Mmmmmmmm -- this Challenge! sounds finger-licking good!!  (now where did I put that Worchester Sauce???).



Saving Grunty by LoopySanchez

Loopy's Comments: Ok gang, here's my blatant attempt at a trophy. 10 threads (referenced in parentheses), one song. It's pretty corny, but I hope it's enjoyable to all.


If DEFRA's afraid that Grunty's infected (62)
Send him on over, we Yanks will protect him.
To every disease we're all quite immune
We even brew coffee from Civet poo. (57)

We Yanks aren't afraid of some foot-and-mouth
We'll even wear aluminum foil to sneak him out. (61)
I think we'd need more foil though, to steal a pig
And it would be tough to hide something that big.

CHORUS:
There must be some way to save Grunty
I keep looking through threads,
Scratching my head,
But it seems that the problem has stumped me.

Maybe that guy who keeps all those ferrets (10)
Could hide Grunty in his pants, then grin and bear it
But he'd need to remove all the ferrets first
An animal fight in your drawers sure does hurt!

Or perhaps Africa would make
For a better hiding place
They spit doo-doo from the kudu (30)
By foot-and-mouth they're not fazed.

Does it look like I'm lying?
Is my nose getting long?
That's just the nasal Viagra (60)
Guess that dose was too strong.

CHORUS:
There must be some way to save Grunty
I keep looking through threads,
Scratching my head,
But it seems that the problem has stumped me.

We could always stop by the leech ranch (58)
And round us up a few
Take them all to Somerset
Let them suck on Grunty til' they're through

And maybe if we're lucky
The disease will be removed
If it's not, we've wasted sixteen bucks
On a pound of leeches, guess we're screwed.

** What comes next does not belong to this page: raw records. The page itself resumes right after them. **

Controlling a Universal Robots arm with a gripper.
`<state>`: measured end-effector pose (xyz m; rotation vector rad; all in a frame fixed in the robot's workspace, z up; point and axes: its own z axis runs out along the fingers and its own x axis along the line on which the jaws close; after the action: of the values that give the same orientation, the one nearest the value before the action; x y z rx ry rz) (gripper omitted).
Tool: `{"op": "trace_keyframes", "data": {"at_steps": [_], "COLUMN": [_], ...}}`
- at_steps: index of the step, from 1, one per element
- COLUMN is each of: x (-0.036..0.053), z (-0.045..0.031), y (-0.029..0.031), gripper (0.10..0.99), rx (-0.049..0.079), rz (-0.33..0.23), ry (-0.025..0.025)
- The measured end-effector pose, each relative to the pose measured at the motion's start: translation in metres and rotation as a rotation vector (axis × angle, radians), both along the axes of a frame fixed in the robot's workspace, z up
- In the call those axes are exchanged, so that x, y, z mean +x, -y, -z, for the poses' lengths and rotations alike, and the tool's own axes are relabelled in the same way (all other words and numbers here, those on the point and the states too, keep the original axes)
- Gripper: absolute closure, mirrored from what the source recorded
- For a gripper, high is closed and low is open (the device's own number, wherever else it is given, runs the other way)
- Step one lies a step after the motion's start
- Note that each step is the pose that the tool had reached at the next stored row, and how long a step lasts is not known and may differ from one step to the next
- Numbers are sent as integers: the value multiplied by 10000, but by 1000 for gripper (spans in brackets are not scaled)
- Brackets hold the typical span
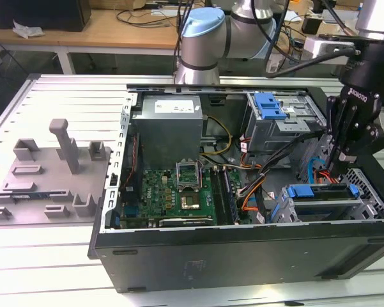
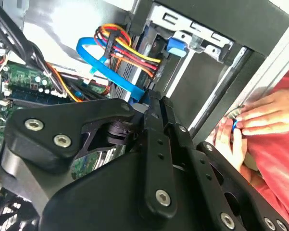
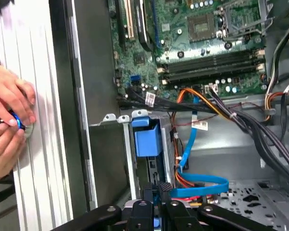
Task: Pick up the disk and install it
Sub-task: 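Insert the second disk wire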
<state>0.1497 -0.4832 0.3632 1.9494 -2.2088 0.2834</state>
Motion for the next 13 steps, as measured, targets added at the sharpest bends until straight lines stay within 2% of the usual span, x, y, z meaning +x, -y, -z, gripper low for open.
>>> {"op": "trace_keyframes", "data": {"at_steps": [2, 3, 5, 6, 7, 10, 13], "x": [-4, -11, -14, -15, -18, -20, -19], "z": [1, 1, 2, 2, 3, 5, 5], "y": [19, 30, 58, 87, 117, 128, 128], "gripper": [925, 925, 925, 925, 925, 925, 925], "rx": [259, 516, 884, 1193, 1434, 1462, 1455], "rz": [2, 2, 0, 1, 3, -12, -157], "ry": [21, 21, 21, 21, 21, 20, -8]}}
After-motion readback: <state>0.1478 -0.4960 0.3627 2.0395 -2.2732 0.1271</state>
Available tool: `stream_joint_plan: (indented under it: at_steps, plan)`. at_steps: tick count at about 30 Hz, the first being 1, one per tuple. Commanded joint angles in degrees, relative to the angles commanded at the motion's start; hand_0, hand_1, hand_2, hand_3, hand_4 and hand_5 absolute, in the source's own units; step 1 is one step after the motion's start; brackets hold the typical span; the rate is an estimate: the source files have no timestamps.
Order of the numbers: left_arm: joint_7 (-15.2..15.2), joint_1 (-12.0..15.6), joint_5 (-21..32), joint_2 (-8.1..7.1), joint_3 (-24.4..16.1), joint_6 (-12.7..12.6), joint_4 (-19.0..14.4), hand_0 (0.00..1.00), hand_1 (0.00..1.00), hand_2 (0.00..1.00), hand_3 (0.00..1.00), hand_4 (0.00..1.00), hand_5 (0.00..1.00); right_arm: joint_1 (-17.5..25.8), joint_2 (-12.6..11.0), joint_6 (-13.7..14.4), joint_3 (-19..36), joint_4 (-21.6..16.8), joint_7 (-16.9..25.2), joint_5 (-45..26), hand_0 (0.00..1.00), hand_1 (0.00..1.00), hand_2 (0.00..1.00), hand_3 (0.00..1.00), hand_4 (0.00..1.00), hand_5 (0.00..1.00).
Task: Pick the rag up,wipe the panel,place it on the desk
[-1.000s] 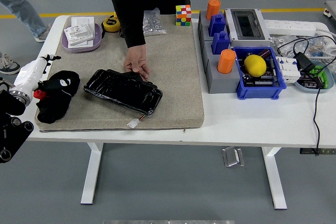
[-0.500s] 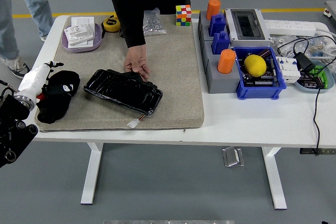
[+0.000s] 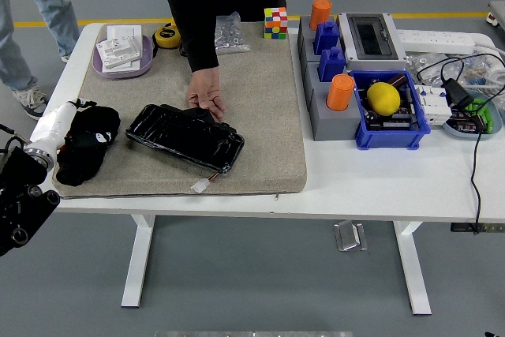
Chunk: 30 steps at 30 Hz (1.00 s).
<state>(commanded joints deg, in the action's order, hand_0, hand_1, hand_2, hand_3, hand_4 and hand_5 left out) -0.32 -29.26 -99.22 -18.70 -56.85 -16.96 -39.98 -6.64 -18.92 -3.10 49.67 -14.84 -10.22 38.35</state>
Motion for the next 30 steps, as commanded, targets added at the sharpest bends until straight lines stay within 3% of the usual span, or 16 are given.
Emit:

Too bad we can't fly Grunty first class (44)
For a second opinion some other place
But another pig ended our chances of that
And US Air's still cleaning his waste.

It just doesn't seem fair to me though
How one pig ruined things in the blink of an eye
But now thanks to Vaclav, the Czechs' national hero (29)
Raccoons get free beer and a meal when they fly!

CHORUS:
There must be some way to save Grunty
I keep looking through threads,
Scratching my head,
But it seems that the problem has stumped me.

The sanglochon seems much worse (42)
Than dear ol' Grunty and his foot-and-mouth curse
He's never dug up anyone's lawn
Or drunk from their pool, from dusk until dawn

Maybe they're what should first be destroyed
And maybe it's just that DEFRA's mistaken
Could it be Grunty's clean? I'd be overjoyed!
If he is, then I'm sure he'd make some great bacon!

CHORUS:
There must be some way to save Grunty
I keep looking through threads,
Scratching my head,
But it seems that the problem has stumped me.